On arrival, Journois was assigned to Block 3 which would later be decommissioned. At the armoury, he worked in a small workshop beside the forge, where he did ironmongery. He stayed there from 5 September 1944 to 25 September 1944, or 20 days. The schedule was as follows: Wake up, black water called "unsweetened coffee", marching "zu fünf" ("the five"): a 5 km route, work in the arsenal, dinner, a little bread and "unsweetened coffee". There were calls, endless talking about billets, at all hours. For food, only unusually was there some meat in the soup and a few times they saw a bit of jam or margarine.

===Assassination===
On 25 September 1944, upon her return to work, his studio rapport woman reported the number 43936, George Journois for some "misconduct" committed. He was called to the center of the square of Appeal, and was savagely beaten by the rapport men. He stood up and asked to be treated as an officer prisoner and not as a regular prisoner. The rapport continued to bludgeon him then called timeout as they were tired. They came back later and continued to badger him.

After this "execution", he was taken to the "Revier" (hospital) where, after some treatment, he was back to his block. In the corner where a few officers had gathered, he was lying on his bench. The night passed and the next morning his friends found that he had died in the night. He was the first French Commander to die, only one Russian had preceded him. One of his companions called for a minute's silence in the block and everyone, whatever his nationality, respected it. The Kapos made them all aware that if such a thing happened again, there would be reprisals.

He was buried in a coffin in the cemetery of Wilhelmshaven, as were the first few victims that followed, but it did not last. After the war, his body was repatriated and he was buried in Besançon in the family vault.

==Awards and recognition==

- On 15 October 1945, he posthumously received the Médaille de la Résistance, and on 6 May 1946 Bernard Montgomery awarded him a "Certificate of Service". On that day he was commissioned to the rank of Brigadier-General, 20 August 1944
- Decision 900 of 30 March 1954 by the French Minister of National Defense gave him a posthumous Croix de Guerre with palm: "Member of the French Forces of the Interior" (FFI). Arrested 4 January 1944 for acts of resistance. Deported to Germany 29 August 1944, died 31 October 1944." The actual date of his death was 26 September 1944.
- La carte de Déporté Résistant lui est attribué le 23 July 1951 ce qui lui vaut la médaille de la Déportation pour faits de Résistance.
- La carte de combattant volontaire de la résistance lui est attribuée le 4 December 1951 qui donne droit à la Croix du combattant volontaire de la Résistance.
- He also received the Médaille commémorative de la guerre 1939–1945 (Commemorative War Medal).
- Journois's body was exhumed from the Wilhelmshaven cemetery on 9 February 1949. Transferred to the French, the body arrived at Bad Ems in the French Zone of Occupation on 11 February 1949 where a homage was given to their glorioux soules by a delegation of officers and ranks.

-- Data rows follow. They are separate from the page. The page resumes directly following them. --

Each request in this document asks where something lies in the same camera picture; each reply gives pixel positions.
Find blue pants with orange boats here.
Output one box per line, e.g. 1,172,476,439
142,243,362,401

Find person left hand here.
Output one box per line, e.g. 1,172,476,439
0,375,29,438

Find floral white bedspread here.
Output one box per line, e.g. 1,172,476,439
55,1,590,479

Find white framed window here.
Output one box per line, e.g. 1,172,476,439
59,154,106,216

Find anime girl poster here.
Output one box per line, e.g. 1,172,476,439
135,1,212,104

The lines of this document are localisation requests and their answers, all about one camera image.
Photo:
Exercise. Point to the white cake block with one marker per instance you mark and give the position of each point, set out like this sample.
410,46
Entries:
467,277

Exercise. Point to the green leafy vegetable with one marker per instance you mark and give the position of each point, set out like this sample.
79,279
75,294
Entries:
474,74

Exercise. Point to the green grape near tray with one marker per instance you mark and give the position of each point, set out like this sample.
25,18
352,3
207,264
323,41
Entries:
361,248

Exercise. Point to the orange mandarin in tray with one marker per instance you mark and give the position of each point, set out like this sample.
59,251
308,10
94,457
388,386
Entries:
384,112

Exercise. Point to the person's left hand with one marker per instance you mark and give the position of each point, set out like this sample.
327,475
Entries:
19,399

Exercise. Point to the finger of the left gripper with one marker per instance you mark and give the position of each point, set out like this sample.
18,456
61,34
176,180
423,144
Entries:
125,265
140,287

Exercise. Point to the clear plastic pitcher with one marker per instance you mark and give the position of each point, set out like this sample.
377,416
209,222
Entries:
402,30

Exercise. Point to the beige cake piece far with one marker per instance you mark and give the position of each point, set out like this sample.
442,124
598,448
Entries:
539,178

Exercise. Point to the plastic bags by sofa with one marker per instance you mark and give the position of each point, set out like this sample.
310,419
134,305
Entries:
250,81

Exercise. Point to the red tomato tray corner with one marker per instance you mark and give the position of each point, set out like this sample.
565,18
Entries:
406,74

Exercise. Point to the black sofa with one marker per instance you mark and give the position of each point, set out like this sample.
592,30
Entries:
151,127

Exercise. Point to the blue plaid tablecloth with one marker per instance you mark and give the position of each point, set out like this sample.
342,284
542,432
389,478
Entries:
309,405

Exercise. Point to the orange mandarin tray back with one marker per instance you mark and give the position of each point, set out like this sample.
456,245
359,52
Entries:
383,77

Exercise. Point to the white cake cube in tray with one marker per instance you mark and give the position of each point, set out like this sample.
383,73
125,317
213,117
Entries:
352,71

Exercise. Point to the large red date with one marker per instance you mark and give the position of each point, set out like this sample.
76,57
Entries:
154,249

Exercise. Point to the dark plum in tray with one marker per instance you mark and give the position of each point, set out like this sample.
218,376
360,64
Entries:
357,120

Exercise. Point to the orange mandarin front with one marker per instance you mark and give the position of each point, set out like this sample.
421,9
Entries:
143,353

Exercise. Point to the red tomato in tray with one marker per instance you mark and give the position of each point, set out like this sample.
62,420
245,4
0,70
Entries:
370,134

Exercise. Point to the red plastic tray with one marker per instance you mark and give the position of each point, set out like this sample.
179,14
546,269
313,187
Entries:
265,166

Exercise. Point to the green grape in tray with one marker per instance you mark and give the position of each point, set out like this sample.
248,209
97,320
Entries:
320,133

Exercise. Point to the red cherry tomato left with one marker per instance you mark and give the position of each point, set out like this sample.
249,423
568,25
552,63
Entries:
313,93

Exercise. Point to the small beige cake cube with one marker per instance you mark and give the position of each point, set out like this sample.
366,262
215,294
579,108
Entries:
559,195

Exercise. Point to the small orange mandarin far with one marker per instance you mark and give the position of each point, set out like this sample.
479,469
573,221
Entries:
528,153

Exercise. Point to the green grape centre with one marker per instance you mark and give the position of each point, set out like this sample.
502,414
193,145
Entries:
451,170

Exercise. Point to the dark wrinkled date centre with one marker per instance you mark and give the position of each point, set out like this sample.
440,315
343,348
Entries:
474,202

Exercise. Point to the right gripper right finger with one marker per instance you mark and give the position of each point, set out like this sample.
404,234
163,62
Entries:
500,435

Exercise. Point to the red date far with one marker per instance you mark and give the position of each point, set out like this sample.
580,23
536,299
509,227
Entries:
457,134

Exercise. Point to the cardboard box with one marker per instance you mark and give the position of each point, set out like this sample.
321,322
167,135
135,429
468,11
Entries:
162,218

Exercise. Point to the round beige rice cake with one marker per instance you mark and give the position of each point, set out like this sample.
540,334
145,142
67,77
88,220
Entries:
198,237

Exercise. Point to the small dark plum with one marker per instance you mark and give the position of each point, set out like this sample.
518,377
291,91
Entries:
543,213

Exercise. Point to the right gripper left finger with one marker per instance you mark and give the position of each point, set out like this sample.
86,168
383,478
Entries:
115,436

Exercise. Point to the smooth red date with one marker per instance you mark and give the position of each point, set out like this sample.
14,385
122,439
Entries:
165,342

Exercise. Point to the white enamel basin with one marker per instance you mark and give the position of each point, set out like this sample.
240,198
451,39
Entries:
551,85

It was delivered to Strasbourg on 12 February 1949 from where it travelled to Besançon until 9 March 1949. It was with the Bescançon town council on 11 March 1949 who placed his coffin in a Chapel of Rest at the Town Hall. Military honours were given on 16 March 1949. After a religious ceremony in the Saint Peter Basilica, the coffin was placed on a prolonge d'artillerie , and crossed the town of Besançon where the 27th Regiment of the Infantry of the Line gave their honours. An officer carried his decorations on a cushion and followed the funeral procession. On arriving at the cemetery, his coffin was carried to the family grave on the shoulders of six Army men.. After the burial, three homages were given to him by Monsieur Baverel, the erstwhile concentration camp prisoner, by the Mayor of Besançon, and by Colonel Guenin, the Besançon Army Commander.
- Six years later, on Sunday 18 September 1955, the city of Buchy, Seine-Maritime (where he had lived as a child) named a street after him, with plaques engraved:

Rue du Général Georges Journois

Martyr de la Résistance

1896 - 1944

- His name also appears on the war memorial at Buchy and the Deportation Monument at the Chaprais Cemetery at Besançon.